Después de dejar que las neuroesferas se asienten en el tubo durante tres minutos a temperatura ambiente, pipetee la mayor cantidad de medio posible y luego enjuague con un mililitro de PBS frío. Para preparar las cámaras de montaje, coloque tres capas de cinta transparente sin fibra de doble cara en un portaobjetos de microscopio. Con una navaja, corta una ventana de tres milímetros por ocho milímetros en la cinta adhesiva de doble cara.
Debajo de un estereoscopio, con una punta de corte P200, pipetee cuidadosamente las neuroesferas del agente de limpieza en la cámara de montaje. Utilice aumentos entre 2X y 4X para proporcionar un campo de visión de toda la cámara e identificar las neurosferas. Coloque un cubreobjetos en la superficie de la cámara y presione ligeramente sus lados para adherirlo.
Los cultivos de neurosfera en placas no tejidas mostraron uniones uniformes a partir del quinto día, mientras que los cultivos en placas de Petri mostraron una unión y fusión variables de las neuroesferas, particularmente evidentes en el cuarto día. La variabilidad del tamaño de las neuroesferas se redujo significativamente en los cultivos de placas de 96 pocillos en comparación con los cultivos de placas de Petri en los días cuatro y siete. El diámetro de las neuroesferas en placas de 96 pocillos osciló entre 139 micrómetros y 295 micrómetros en el cuarto día y entre 383 micrómetros y 552 micrómetros en el séptimo día, mientras que los cultivos en placas de Petri mostraron un rango más amplio.

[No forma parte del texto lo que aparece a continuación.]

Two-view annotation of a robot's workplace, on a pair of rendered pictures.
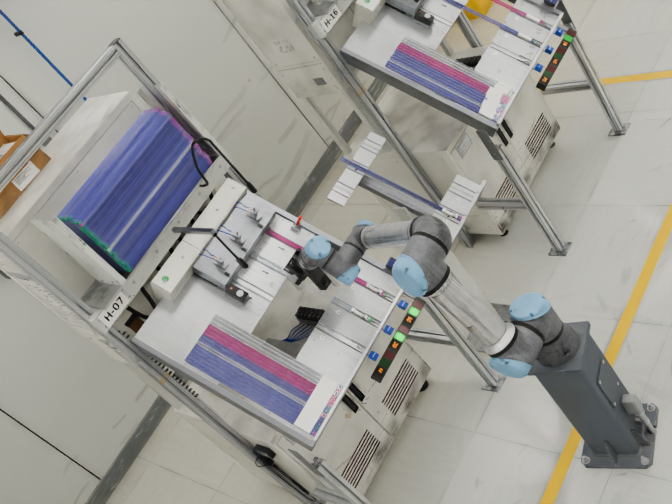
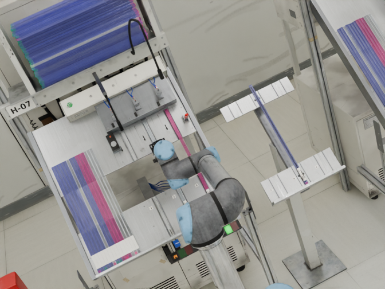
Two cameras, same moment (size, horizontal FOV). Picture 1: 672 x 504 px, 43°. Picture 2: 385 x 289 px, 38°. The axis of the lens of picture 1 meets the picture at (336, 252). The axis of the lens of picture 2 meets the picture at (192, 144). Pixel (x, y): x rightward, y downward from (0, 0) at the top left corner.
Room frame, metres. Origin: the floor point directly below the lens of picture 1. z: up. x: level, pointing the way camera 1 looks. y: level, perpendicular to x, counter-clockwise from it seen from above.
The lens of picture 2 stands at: (0.67, -0.72, 2.25)
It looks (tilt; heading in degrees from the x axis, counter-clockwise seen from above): 32 degrees down; 21
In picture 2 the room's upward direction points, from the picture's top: 22 degrees counter-clockwise
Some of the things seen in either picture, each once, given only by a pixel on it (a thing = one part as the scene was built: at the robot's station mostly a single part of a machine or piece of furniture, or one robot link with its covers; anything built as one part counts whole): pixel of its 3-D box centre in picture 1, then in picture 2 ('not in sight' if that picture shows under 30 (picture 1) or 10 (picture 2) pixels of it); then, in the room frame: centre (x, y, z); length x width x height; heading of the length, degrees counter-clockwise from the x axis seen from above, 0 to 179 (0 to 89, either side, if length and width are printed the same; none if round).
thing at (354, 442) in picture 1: (308, 393); (160, 225); (2.81, 0.48, 0.31); 0.70 x 0.65 x 0.62; 119
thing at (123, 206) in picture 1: (137, 188); (81, 31); (2.73, 0.37, 1.52); 0.51 x 0.13 x 0.27; 119
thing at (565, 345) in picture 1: (550, 337); not in sight; (1.88, -0.33, 0.60); 0.15 x 0.15 x 0.10
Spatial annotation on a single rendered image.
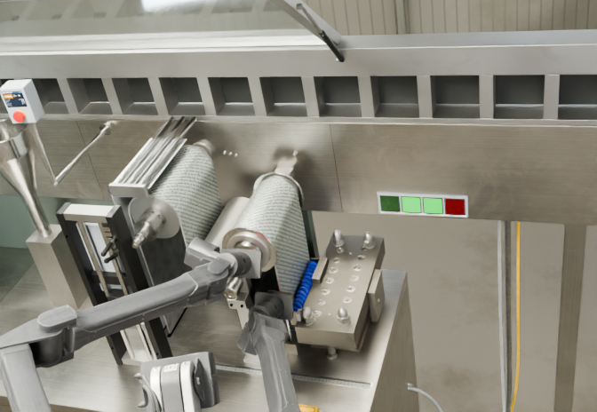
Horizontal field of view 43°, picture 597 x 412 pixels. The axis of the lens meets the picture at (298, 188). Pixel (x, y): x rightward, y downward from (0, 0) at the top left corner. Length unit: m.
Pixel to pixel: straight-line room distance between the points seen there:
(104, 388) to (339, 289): 0.71
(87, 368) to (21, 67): 0.90
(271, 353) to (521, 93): 0.90
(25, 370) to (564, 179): 1.35
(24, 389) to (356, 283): 1.03
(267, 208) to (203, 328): 0.49
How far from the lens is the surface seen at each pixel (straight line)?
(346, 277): 2.13
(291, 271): 2.06
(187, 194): 2.00
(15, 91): 1.99
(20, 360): 1.44
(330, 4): 4.33
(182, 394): 0.95
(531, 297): 3.57
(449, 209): 2.10
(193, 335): 2.26
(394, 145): 2.02
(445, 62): 1.88
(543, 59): 1.87
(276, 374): 1.63
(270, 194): 2.01
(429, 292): 3.58
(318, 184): 2.15
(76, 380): 2.27
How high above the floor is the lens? 2.42
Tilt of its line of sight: 33 degrees down
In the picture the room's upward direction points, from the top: 10 degrees counter-clockwise
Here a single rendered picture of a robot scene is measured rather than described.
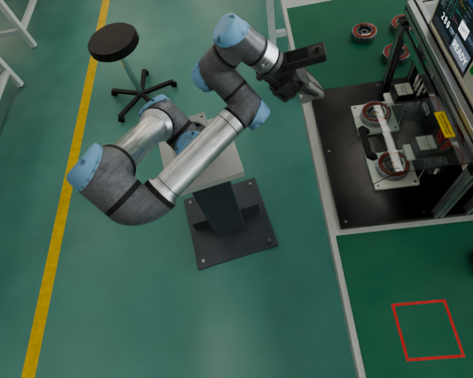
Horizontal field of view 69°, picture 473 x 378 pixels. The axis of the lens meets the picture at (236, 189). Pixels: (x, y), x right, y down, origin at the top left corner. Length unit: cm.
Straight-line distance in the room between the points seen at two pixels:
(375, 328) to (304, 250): 91
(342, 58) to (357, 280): 102
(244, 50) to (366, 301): 83
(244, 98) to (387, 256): 71
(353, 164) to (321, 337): 94
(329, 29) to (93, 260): 187
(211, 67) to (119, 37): 173
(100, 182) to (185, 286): 130
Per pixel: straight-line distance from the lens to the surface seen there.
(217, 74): 88
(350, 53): 180
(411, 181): 136
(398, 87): 143
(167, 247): 216
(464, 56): 119
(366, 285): 122
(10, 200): 293
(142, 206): 86
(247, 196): 216
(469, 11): 118
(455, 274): 130
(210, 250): 206
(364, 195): 131
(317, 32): 191
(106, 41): 258
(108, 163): 86
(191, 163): 86
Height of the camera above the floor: 191
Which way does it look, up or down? 60 degrees down
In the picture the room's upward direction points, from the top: 18 degrees counter-clockwise
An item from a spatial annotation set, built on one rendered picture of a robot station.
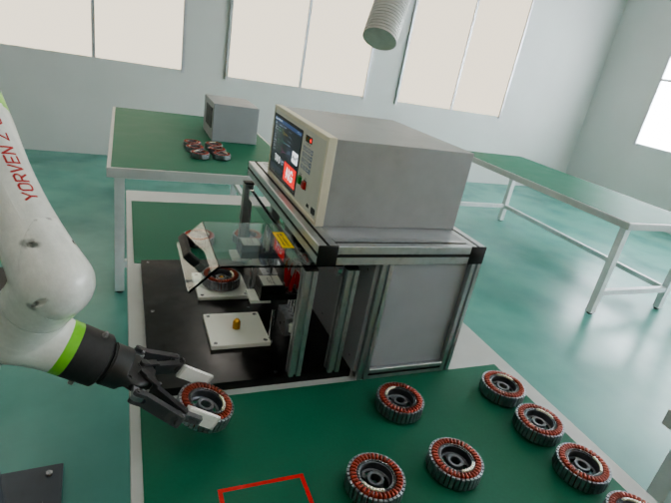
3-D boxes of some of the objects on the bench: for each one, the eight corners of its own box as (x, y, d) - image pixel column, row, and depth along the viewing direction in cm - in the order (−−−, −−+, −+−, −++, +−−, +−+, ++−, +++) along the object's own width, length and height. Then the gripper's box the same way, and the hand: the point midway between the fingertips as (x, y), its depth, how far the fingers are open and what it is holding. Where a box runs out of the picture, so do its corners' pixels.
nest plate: (198, 300, 139) (198, 296, 138) (192, 276, 151) (192, 272, 151) (250, 298, 145) (250, 294, 144) (240, 275, 157) (240, 271, 157)
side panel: (355, 380, 121) (382, 264, 108) (351, 373, 123) (376, 258, 111) (447, 369, 132) (481, 263, 120) (441, 363, 134) (474, 258, 122)
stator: (203, 292, 141) (203, 281, 139) (200, 274, 150) (201, 264, 149) (241, 292, 144) (243, 281, 143) (237, 275, 154) (238, 264, 153)
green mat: (157, 810, 50) (157, 809, 50) (140, 406, 101) (140, 405, 101) (708, 570, 88) (709, 570, 88) (493, 364, 138) (494, 363, 138)
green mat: (134, 262, 157) (134, 262, 157) (131, 201, 208) (131, 201, 208) (386, 260, 195) (386, 260, 195) (332, 209, 246) (332, 209, 246)
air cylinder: (283, 336, 129) (286, 318, 127) (276, 320, 136) (278, 303, 133) (301, 334, 131) (304, 317, 129) (293, 319, 138) (296, 303, 135)
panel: (351, 371, 120) (375, 262, 109) (280, 257, 175) (291, 178, 164) (355, 371, 121) (380, 262, 109) (283, 257, 176) (294, 178, 164)
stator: (428, 409, 115) (432, 396, 114) (406, 433, 106) (410, 420, 105) (388, 385, 121) (392, 373, 119) (364, 407, 112) (367, 394, 111)
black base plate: (150, 398, 103) (150, 390, 102) (140, 265, 156) (141, 259, 155) (348, 376, 122) (350, 368, 121) (280, 264, 175) (281, 258, 174)
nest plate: (211, 350, 118) (211, 345, 118) (203, 317, 131) (203, 313, 130) (270, 345, 124) (271, 341, 124) (257, 314, 137) (257, 310, 136)
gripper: (97, 337, 94) (196, 376, 105) (85, 426, 74) (208, 461, 86) (119, 308, 93) (217, 351, 104) (112, 390, 73) (233, 431, 85)
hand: (204, 398), depth 94 cm, fingers closed on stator, 11 cm apart

El crecimiento de la neurosfera fue exponencial en términos de número de células, pasando de una media de 1.082 células en el segundo día a 48.352 células en el noveno día. El crecimiento del diámetro fue lineal, aumentando de un promedio de 136 micrómetros en el segundo día a 570 micrómetros en el noveno día. El análisis de inmunofluorescencia confirmó que las neuroesferas y las células delaminantes expresan los marcadores CNCC AP2 alfa y SOX9 y el marcador EMT TWIST1 en los días nueve y 13.
PAX7 solo estaba presente en las neurosferas.